Common postman (Heliconius melpomene) on a Lantana

Almost two years ago I started participating on the then-new (now-archived) npm forum. I had been using npm for a few years at that point, and I had some free time to spend providing technical support, for fun. I fixed a number of bugs in the CLI, and users thanked me for those. My impact was limited, but the work was fulfilling. That is, until the developers at npm I had been working with got laid off.

Later in 2019 came the second hit: shortly after a popular JavaScript library started displaying ads to fund maintainers raised a ruckus on Twitter, npm started banning terminal ads. The ensuing chaos was a wake-up call for me. Lots of people started talking about the economics of open-source development, suggesting that open source is a fake ideology propagated by tech companies in Silicon Valley to generate value at no cost — to the companies, that is.

We were putting hours and hours of work into some ideology, and the corporations that profited from our open-source libraries gave us nothing in return. Everyone keeps laughing about the enormous dependency trees of Node.js projects, but that also means every project depends on a lot of other open-source projects, mostly by unpaid maintainers. Similarly, the bugs that I fixed for the npm CLI had a very small impact in the grand scheme of things, but npm is used by almost every company that uses JavaScript — most likely including Google, Amazon, Apple and Facebook. And a small percentage multiplied by almost all the tech capital in the world is still quite a lot.

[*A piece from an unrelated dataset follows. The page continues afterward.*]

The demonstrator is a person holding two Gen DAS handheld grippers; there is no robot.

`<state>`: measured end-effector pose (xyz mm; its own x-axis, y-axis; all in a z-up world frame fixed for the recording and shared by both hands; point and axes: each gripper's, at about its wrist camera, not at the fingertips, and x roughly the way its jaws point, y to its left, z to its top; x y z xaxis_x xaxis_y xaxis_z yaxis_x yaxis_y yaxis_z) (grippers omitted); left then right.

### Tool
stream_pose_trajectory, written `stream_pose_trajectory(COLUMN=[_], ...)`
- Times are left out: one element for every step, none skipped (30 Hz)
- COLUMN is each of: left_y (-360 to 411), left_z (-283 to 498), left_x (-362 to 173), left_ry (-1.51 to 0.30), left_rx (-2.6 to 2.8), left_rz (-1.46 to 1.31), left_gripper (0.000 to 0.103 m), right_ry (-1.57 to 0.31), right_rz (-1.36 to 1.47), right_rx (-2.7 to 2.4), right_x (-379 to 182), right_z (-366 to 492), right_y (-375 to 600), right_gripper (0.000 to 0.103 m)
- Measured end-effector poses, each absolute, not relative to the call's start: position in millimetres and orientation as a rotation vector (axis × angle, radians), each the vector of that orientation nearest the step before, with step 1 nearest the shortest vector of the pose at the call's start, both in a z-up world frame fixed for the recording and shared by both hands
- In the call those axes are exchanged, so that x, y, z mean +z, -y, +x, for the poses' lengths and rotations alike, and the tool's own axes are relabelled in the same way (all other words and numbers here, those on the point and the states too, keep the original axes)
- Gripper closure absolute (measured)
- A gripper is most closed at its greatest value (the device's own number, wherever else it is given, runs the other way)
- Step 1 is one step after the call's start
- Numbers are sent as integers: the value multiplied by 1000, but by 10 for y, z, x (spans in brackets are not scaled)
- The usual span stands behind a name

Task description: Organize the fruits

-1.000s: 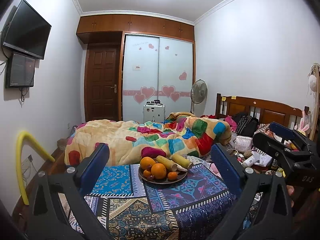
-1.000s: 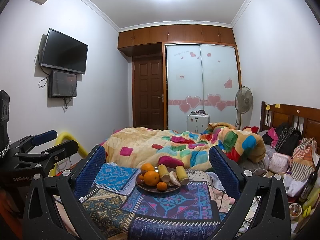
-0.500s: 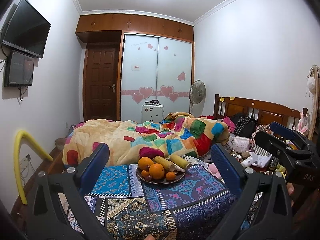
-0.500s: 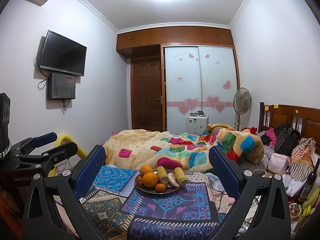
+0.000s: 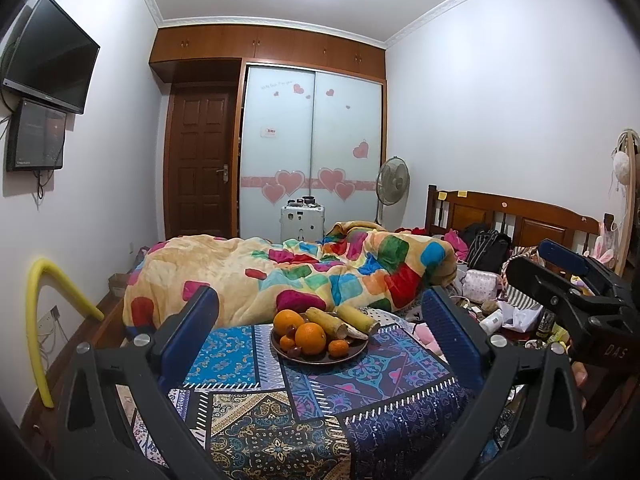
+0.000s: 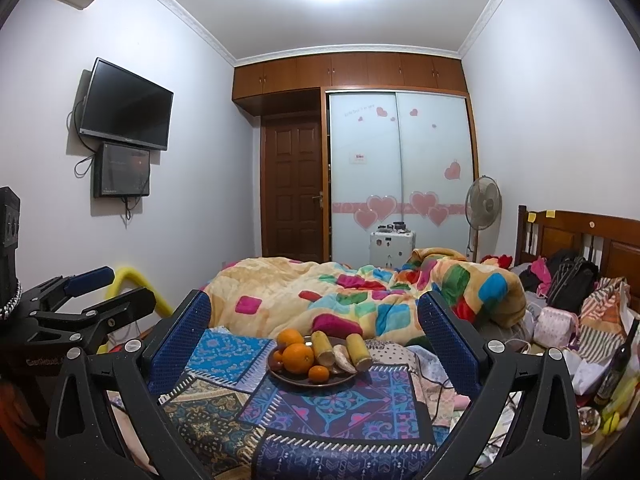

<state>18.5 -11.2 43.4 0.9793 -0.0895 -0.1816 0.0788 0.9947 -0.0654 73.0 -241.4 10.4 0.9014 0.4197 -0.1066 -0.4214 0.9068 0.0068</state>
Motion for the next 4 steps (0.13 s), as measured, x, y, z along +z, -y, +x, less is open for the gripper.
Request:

This contradicts with what I have been taught about Open Science: ideally, all aspects of all science should be open to everyone, to allow small players to take part. The more small players can take part, the better the science is, both morally and in quality & quantity.

While in the tech world, a small but vocal group is trying to bring about a revolution to rethink open source to help the individual, at the same time the science community has just gotten into the idea of expanding open source — again, to help the individual. Is open science just a few years behind open source?

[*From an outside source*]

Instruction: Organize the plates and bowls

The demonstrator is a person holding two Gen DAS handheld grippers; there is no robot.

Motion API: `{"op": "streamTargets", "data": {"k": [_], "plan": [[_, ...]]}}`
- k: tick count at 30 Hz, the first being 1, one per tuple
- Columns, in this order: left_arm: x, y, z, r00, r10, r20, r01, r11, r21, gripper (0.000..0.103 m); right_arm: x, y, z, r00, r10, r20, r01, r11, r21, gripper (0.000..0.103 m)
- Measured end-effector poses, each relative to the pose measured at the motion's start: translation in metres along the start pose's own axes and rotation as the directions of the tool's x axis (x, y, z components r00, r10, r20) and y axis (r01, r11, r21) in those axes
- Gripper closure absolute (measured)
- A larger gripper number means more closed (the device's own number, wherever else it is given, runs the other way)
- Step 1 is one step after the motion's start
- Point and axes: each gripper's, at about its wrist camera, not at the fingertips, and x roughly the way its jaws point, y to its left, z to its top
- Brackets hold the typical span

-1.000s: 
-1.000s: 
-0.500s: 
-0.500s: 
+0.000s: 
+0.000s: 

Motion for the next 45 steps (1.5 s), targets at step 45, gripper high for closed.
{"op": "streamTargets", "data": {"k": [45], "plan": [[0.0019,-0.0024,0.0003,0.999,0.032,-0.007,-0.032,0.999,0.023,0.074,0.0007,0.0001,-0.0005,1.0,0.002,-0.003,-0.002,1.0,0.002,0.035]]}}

One important thing to note is that both revolutions are trying to bring about the same thing: fair representation. In fair open source, this is about maintainers of public infrastructure (in the form of libraries) getting part of the profit generated by companies using it. In open science, this is about letting everyone take part in science, from people without affiliation to people whose institution cannot or does not want to pay for access, and lowering the barrier by making source code and data available.

The main difference is probably that scientists usually get paid, at which point it is easier to choose whether to make your work open or not: not making it open would be a waste. Additionally, there is the notion that any science is good for science (and the world) as a whole: even if commercial pharmaceutical companies get to use open research (and open source software) from researcher that they did not fund, advances in pharmaceutics are good for everyone. Plus, open science helps the smaller players, which would be beneficial for competition and so prices (if market forces finally follow through).

In the middle of this is me. I maintain an open-source project (Citation.js) aimed at people who care about bibliographical data — e.g. scientists and librarians. It has 142 stars on GitHub. I am proud of it. Neither side really applies to me: I cannot think of any commercial application that needs my library, nor do I receive funding for working on a (very small) part of the scientific community. So, which revolution should I follow? Fair open source or open science?

At the moment, I am fine with keeping it as it is. Though tiresome, it is also fulfilling, and right now I can still use the Exposure™. For the longer term, I guess I will naively carry on until I burn out or someone convinces me otherwise.

Note: a proposed solution for fair open source is the Parity Public License: it allows people to use it in private without limitations, and otherwise it requires the project using it to be open-source as well. Additionally, it is possible to buy licenses for closed-source work. To me, it seems a bit limited. Licenses like this can quickly become complex to use. Do I want people to be able to use Citation.js on their personal website without making the website open source? I do not think that would be possible with this license, without personally giving permission to people who would want that.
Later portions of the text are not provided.